> _ABOUT THIS TASK_
Return the full listing, character for character.
______
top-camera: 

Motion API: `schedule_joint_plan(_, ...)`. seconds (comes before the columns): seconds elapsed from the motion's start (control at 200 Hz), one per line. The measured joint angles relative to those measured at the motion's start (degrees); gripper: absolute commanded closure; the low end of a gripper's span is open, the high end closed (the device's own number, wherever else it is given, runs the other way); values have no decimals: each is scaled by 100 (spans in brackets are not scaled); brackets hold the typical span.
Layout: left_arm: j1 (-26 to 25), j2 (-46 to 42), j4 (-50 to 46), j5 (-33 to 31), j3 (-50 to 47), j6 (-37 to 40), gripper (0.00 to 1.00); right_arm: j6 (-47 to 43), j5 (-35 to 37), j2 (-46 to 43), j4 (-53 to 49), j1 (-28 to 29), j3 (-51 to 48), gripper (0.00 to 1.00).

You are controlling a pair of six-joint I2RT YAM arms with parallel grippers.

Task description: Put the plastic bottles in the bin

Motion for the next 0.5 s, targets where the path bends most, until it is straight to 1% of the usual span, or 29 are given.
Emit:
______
> _ANSWER BOX_
top-camera: 

Motion API: `schedule_joint_plan(_, ...)`. seconds (comes before the columns): seconds elapsed from the motion's start (control at 200 Hz), one per line. The measured joint angles relative to those measured at the motion's start (degrees); gripper: absolute commanded closure; the low end of a gripper's span is open, the high end closed (the device's own number, wherever else it is given, runs the other way); values have no decimals: each is scaled by 100 (spans in brackets are not scaled); brackets hold the typical span.
Layout: left_arm: j1 (-26 to 25), j2 (-46 to 42), j4 (-50 to 46), j5 (-33 to 31), j3 (-50 to 47), j6 (-37 to 40), gripper (0.00 to 1.00); right_arm: j6 (-47 to 43), j5 (-35 to 37), j2 (-46 to 43), j4 (-53 to 49), j1 (-28 to 29), j3 (-51 to 48), gripper (0.00 to 1.00).

You are controlling a pair of six-joint I2RT YAM arms with parallel grippers.

Task description: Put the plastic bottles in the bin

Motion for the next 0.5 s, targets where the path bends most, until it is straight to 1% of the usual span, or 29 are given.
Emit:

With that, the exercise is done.